A Bogota court has banned a conflict victims campaign linking army commanders to civilian executions that happened under their watch.
In a controversial ruling, the court said that victims organization Movice tarnished the good name of retired generals Mario Montoya, Nicasio Martinez, Marcos Evangelista and Adolfo Leon Hernandez, and retired Colonel Juan Carlos Barrera.
The victims organization was ordered to remove graffiti from a wall in Bogota and remove the image from the internet.
In response, tens of thousands of Colombians began sharing the image online, making it impossible for the victims to remove it and destroying the questionable reputation of the alleged war criminals even further.
The generals and colonel are accused of being among the main promoters of the execution of thousands of civilians who were falsely presented as guerrillas killed in combat during the two governments of former President Alvaro Uribe.
The good name of a “son of a whore”
This website would be breaking the law if it were to report that retired General Mario Montoya is linked to 2,429 civilian executions without attributing this claim to the victims whose loved ones were executed and falsely accused of being guerrillas, according to the court.

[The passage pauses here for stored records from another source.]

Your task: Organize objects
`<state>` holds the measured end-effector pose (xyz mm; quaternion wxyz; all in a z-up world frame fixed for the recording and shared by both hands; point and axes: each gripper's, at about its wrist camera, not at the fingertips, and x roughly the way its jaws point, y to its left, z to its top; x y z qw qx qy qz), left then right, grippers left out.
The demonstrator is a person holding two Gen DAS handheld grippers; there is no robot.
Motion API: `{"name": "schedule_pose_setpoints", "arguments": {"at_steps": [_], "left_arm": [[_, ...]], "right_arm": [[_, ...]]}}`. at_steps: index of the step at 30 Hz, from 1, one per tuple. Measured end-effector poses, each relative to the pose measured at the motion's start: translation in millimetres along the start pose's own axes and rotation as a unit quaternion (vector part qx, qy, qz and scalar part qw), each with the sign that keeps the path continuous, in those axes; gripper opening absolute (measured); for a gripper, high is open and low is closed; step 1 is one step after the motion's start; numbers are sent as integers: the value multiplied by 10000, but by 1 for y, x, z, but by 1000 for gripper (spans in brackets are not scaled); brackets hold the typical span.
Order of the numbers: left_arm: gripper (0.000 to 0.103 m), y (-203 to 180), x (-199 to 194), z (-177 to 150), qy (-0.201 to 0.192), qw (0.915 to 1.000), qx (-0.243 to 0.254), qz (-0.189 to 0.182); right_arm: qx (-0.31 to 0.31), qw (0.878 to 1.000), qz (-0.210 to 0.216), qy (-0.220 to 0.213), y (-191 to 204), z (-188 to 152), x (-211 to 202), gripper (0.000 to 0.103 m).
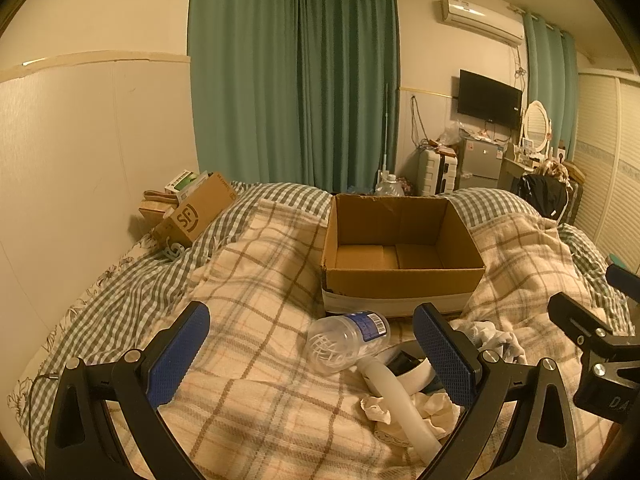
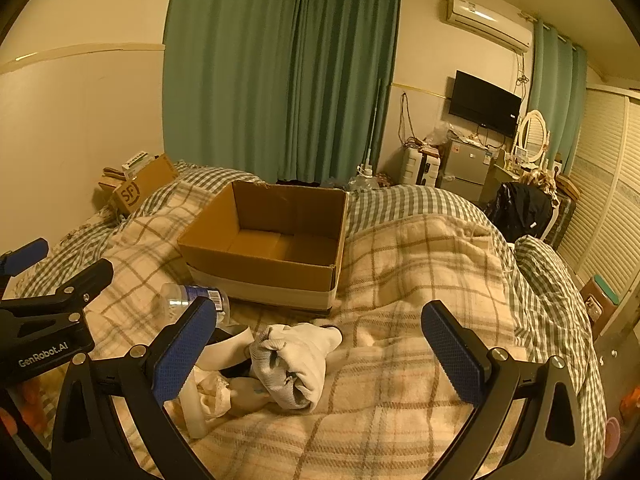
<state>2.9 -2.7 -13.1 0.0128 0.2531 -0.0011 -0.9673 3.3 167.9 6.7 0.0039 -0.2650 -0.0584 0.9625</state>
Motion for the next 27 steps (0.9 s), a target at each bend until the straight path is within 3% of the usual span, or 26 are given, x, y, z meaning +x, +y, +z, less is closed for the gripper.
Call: {"name": "schedule_pose_setpoints", "arguments": {"at_steps": [10,15,21,24,26,27], "left_arm": [[103,7,13,-3,236,9997,-37,27],[103,7,27,-12,465,9989,3,77],[103,5,50,-26,864,9962,34,74],[103,4,58,-31,1021,9947,37,70],[103,5,63,-34,1119,9937,26,30],[103,5,65,-35,1156,9933,20,10]], "right_arm": [[-363,9993,20,-24,13,24,6,103],[-338,9988,126,339,16,8,37,101],[-293,9946,281,950,18,-17,72,88],[-327,9896,484,1314,23,-31,87,75],[-334,9866,530,1505,23,-39,97,59],[-308,9849,571,1608,23,-42,102,58]]}}
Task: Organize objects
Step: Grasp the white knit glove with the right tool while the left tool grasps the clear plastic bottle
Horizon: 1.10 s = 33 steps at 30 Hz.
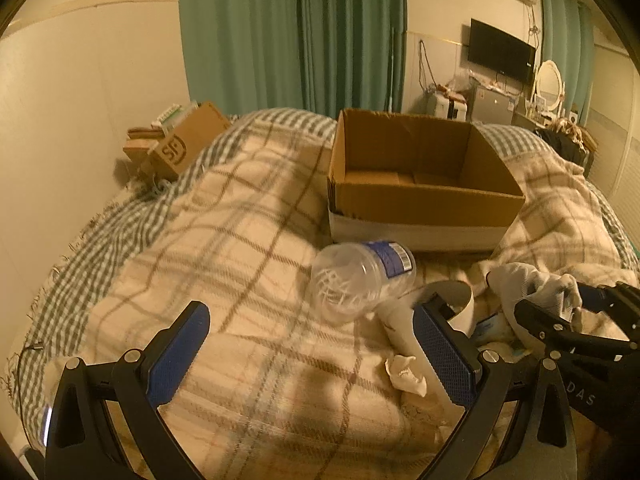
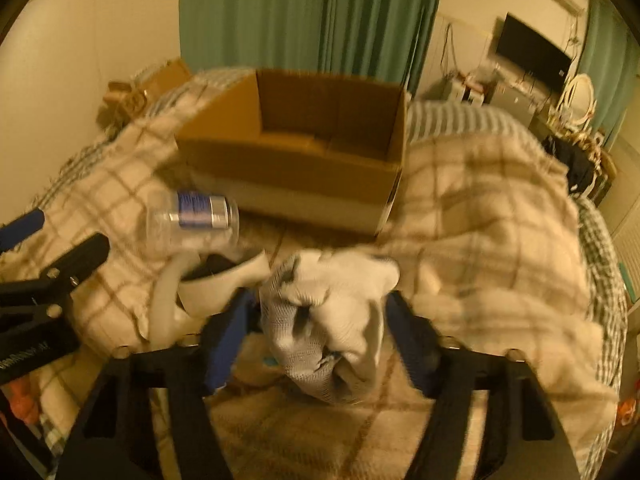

Without attributing this claim to the victims, Colombia Reports would be tarnishing the good name of Montoya, the alleged son of a whore who reportedly apologized to the army for telling the war crimes tribunal that rank and file soldiers do not know how to use cutlery or go to the bathroom because they are lower class.
Press freedom foundation FLIP rejected the court order and reproduced the image immediately.
Banned image goes viral immediately
La FLIP rechaza el fallo de tutela en el que se ordena al @Movicecol eliminar de paredes, redes sociales y medios de comunicación la imagen del mural "¿Quién dio la orden?" altamente difundida en Twitter tras su censura por parte de la fuerza pública. pic.twitter.com/SIomqUdeUv
— FLIP (@FLIP_org) February 25, 2020
The press freedom foundation was only one to challenge the court. The banned image went viral on Twitter almost immediately as victims organizations and thousands of Colombians on Twitter asked the National Army “Who gave the order?”
Victims organizations responded furiously.
It hurts their good name and their honor, but it does not hurt them to have presented that many civilians as guerrillas killed in combat and to have bragged that they were winning the war. We will have to fight more than ever. They won’t shut us up.
Victims organization Colombia’s Mothers of False Positives
Victims take “act of censorship” to top court
Victims organization Movice said it would ask the Constitutional Court to overrule the censorship of the image that, according to the victims organization, did nothing but reproduce public statistics of the Prosecutor General’s Office.
Furthermore, because citizens massively began ignoring the court order and published the poster online, “the order to eliminate the image… is not within the reach of Movice,” the NGO said in a press release
It was this censorship that led to tens of thousands of replicas of its content on the streets and social networks, which is beyond the scope of the Movice to remove as a whole. The mural “Who Gave the Order?” is now a part of public property.
Movice
The prosecution statistics surrendered to the war crimes tribunal are considerably lower than those sent to Colombia Reports in 2015 when the judicial body said it found at least 4,475 civilians had been falsely presented as guerrillas since 1986.
The practice peaked after Uribe appointed Montoya commander of the National Army and, according to his subordinates, the general demanded “rivers of blood.”